The Russian researchers said that so far they have not been able to determine whether this is a mummy of a dog or a wolf, or it is possible that it was a species transformed between ancient wolves and dogs. The mysterious mummy was unearthed at a site in Tumat, Siberia in 2011, and inside the 14,000-year-old mummy’s stomach is still a fragment of fur tissue – believed to belong to a fluffy rhino.
“Initially, I thought we had found a wolf,” said Dalen, a professor of evolutionary genetics. However, the initial results of research on the genome cannot show whether this animal is a dog or a wolf. Usually, it is relatively easy to distinguish between the two. So this could be an Ice Age wolf or dog. If this was a dog, it would be the earliest domesticated dog.
Initially, the researchers thought that this piece of hair tissue belonged to a cave lion because they were yellow in color and quite silky, but through many studies and examinations by experts at the Museum of Self History. Stockholm, of course, the results were completely different from what was previously speculated.

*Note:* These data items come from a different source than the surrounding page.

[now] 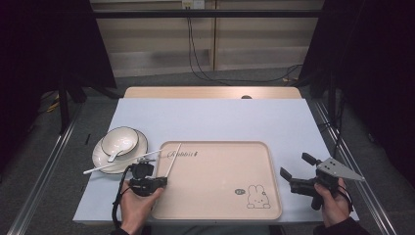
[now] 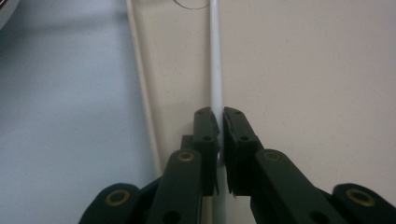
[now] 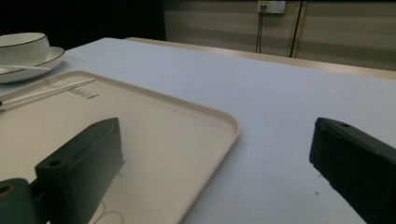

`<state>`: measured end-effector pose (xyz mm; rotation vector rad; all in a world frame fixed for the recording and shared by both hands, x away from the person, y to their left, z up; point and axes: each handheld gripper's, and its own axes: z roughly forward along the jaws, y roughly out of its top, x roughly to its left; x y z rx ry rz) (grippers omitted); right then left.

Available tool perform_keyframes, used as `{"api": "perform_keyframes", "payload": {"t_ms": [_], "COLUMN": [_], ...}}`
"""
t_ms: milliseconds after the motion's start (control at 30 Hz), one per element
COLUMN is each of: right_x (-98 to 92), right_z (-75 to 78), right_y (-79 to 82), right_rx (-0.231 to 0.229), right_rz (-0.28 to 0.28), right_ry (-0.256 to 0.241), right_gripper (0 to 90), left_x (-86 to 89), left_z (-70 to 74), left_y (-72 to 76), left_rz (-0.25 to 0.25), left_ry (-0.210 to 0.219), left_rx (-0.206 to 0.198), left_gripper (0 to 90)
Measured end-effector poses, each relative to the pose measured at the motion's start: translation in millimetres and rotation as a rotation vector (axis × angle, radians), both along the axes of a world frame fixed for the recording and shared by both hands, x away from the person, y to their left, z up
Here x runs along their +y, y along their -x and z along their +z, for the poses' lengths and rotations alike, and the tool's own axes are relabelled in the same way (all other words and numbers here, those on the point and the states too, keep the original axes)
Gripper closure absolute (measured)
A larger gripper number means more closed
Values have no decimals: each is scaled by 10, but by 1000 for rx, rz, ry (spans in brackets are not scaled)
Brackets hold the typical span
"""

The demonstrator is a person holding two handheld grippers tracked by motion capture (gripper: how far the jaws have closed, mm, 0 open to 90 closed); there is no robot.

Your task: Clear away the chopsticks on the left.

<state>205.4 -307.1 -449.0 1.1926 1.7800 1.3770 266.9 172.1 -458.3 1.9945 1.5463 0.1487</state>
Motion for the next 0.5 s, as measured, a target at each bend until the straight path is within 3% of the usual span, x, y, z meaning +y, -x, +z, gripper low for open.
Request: {"api": "perform_keyframes", "payload": {"t_ms": [200,433,500], "right_x": [0,1,-1], "right_z": [-1,-1,-1], "right_y": [-1,-1,-2], "right_rx": [2,4,2], "right_rz": [4,4,5], "right_ry": [2,0,1], "right_gripper": [24,24,24], "left_x": [9,17,38], "left_z": [-10,-6,-4], "left_y": [8,-2,-8], "left_rz": [-5,-32,-54], "left_ry": [8,33,26], "left_rx": [-5,-5,-19], "left_gripper": [835,760,684]}}
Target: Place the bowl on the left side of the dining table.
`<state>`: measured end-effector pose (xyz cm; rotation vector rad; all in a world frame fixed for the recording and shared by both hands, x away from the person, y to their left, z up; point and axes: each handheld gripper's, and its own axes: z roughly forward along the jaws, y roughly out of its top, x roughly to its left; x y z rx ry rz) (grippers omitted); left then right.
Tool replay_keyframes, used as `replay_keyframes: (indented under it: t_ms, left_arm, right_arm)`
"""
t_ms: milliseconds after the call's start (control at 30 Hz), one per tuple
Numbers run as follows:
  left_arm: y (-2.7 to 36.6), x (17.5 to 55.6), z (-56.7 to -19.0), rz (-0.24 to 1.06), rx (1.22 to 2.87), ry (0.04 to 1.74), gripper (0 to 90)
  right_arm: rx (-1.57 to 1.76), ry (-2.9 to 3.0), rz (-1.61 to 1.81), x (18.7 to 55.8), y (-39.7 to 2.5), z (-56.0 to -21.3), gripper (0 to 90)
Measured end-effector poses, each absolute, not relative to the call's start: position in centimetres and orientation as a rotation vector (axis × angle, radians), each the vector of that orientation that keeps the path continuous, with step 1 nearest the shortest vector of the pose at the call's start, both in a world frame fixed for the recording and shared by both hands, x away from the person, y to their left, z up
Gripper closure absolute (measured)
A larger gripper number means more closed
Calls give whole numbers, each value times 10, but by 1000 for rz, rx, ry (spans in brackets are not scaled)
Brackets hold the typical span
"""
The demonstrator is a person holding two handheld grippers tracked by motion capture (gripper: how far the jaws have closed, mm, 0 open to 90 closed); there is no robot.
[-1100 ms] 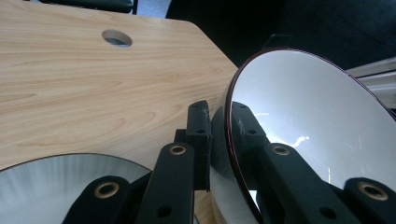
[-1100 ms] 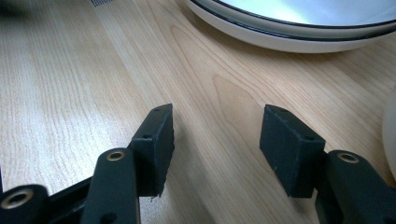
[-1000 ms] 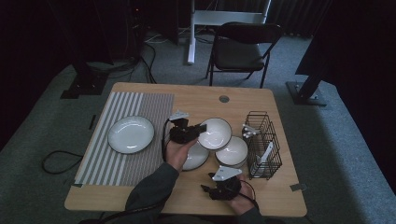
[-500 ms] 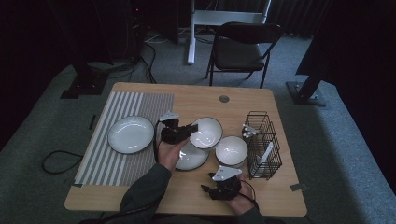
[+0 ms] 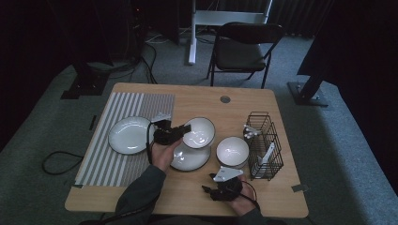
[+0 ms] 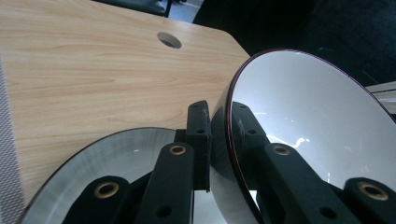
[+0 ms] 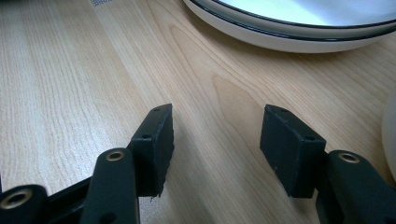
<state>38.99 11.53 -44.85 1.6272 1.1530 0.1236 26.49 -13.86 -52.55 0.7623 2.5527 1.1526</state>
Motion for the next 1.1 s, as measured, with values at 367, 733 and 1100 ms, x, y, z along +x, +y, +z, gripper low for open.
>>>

“When they took samples and analyzed DNA from the hair tissue inside the mummy’s stomach, the results showed that the owner of this hair tissue was not a cave lion at all,” said Love Dalen, professor di. evolutionary transmission at the Center of Paleontology, a joint venture between Stockholm University and the Swedish Museum of Natural History said.

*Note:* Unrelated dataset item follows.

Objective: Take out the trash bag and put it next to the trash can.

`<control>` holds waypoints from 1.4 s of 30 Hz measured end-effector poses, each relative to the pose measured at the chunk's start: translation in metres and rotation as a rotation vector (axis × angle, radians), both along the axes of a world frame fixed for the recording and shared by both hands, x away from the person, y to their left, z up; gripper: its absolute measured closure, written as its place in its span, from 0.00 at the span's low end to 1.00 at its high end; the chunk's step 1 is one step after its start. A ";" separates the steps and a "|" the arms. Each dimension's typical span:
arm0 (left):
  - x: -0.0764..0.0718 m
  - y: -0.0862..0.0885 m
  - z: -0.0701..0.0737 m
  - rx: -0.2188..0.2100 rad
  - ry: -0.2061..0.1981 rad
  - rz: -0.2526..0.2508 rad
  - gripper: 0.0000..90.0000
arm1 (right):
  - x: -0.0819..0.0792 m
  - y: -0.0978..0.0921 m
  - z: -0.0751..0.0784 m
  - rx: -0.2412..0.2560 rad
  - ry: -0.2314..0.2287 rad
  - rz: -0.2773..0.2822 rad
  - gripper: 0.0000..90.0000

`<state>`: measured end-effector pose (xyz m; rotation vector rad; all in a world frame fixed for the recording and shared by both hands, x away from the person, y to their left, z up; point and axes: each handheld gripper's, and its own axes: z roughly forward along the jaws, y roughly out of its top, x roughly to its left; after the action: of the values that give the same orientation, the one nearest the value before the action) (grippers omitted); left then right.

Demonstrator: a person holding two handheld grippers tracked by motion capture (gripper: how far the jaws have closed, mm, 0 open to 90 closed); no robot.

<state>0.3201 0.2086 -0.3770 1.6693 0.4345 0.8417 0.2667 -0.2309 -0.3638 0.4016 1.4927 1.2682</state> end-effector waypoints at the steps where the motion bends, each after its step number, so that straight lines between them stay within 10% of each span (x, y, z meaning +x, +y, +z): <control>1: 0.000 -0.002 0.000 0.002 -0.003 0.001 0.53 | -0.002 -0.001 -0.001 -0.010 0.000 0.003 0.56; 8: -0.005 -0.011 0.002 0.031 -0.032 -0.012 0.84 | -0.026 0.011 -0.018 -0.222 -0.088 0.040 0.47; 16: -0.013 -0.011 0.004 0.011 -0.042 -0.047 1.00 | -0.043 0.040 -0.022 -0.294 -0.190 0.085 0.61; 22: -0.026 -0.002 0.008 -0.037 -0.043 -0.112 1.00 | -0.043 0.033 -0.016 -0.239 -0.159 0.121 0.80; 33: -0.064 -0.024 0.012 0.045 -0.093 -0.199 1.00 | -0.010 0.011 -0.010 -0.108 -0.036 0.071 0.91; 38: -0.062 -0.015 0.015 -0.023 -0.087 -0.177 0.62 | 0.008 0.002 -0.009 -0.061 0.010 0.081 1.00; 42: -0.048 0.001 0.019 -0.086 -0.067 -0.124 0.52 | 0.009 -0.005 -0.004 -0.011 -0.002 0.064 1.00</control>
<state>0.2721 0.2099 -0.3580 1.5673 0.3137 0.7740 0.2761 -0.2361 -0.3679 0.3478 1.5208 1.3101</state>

“We have the reference database and mitochondrial DNA of all mammals and from there, we check the sequence data based on the analytical data obtained, the results show, the master The nucleus of that hairy tissue plate is completely compatible with the fluffy rhino “.
Moreover, this is the first time that fragments of another animal’s tissue have been found inside the body of an animal from the Ice Age.
After radiocarbon dating of the specimen, the experts determined that the skin of this fluffy rhino was about 14,400 years old.
“We previously dated this mysterious dog’s mummified specimen to about 14,000 years old. We also know that the fluffy rhino went extinct 14,000 years ago. This puppy has eaten one of the last fluffy rhinoceros that have survived on Earth, “said Professor Love Dalen.
But in fact, scientists don’t know how this puppy got a piece of fluffy rhino hair tissue in its belly.
Edana Lord, a graduate student at the Center for Paleontology who co-authored a research paper on the extinction of the fleece rhino, shared that the creatures would be about the same size as the pangolin. Today’s white rhinoceros, so chasing and killing the fluffy rhino comes from animals the size of this dog is very difficult to happen.
Currently the dog mummy is still in Russia, however, two researchers Love Dalen and Dace Stanton, 34, brought the animal’s ribs to Sweden to study. Researchers still wonder if this “amazingly” well-preserved mummy was a dog or a wolf, or if it could be a wolf evolving into a dog.
Until now, the researchers still feel curious because it is still impossible to determine whether this mummy belongs to a dog or a wolf. Professor Dalen said: “This puppy must have died shortly after eating the rhino’s flesh because the food in its stomach is still not fully digested. But if it was a puppy, then it was not.” It is very likely that this fur tissue came from a young fluffy rhino, the adult wolves killed and brought it back. And its death most likely came from the mother rhino’s revenge. ” .
The fluffy rhino is an extinct rhino that lived in the Ice Age. They live on the steppes north of the Eurasian continent. They have flat horns that give them the ability to push snow aside in search of grass. The fluffy rhinoceros have thick fur to keep them warm in winter. This herbivore is about 3.5 meters long. They have two horns on their snout, the lower horn is larger than the upper and about 1 meter long. They have a long coat, small ears, large and short legs as well as a toned body. Prehistoric humans hunted them down, and this could be the cause of their extinction. Their shape is known for its prehistoric drawings in caves as well as a nearly intact specimen discovered in the asphalt mine in Starunia, Poland. This conservation specimen is an adult female rhino, currently on display at the Natural History Museum of the Polish Academy of Sciences in Krakow.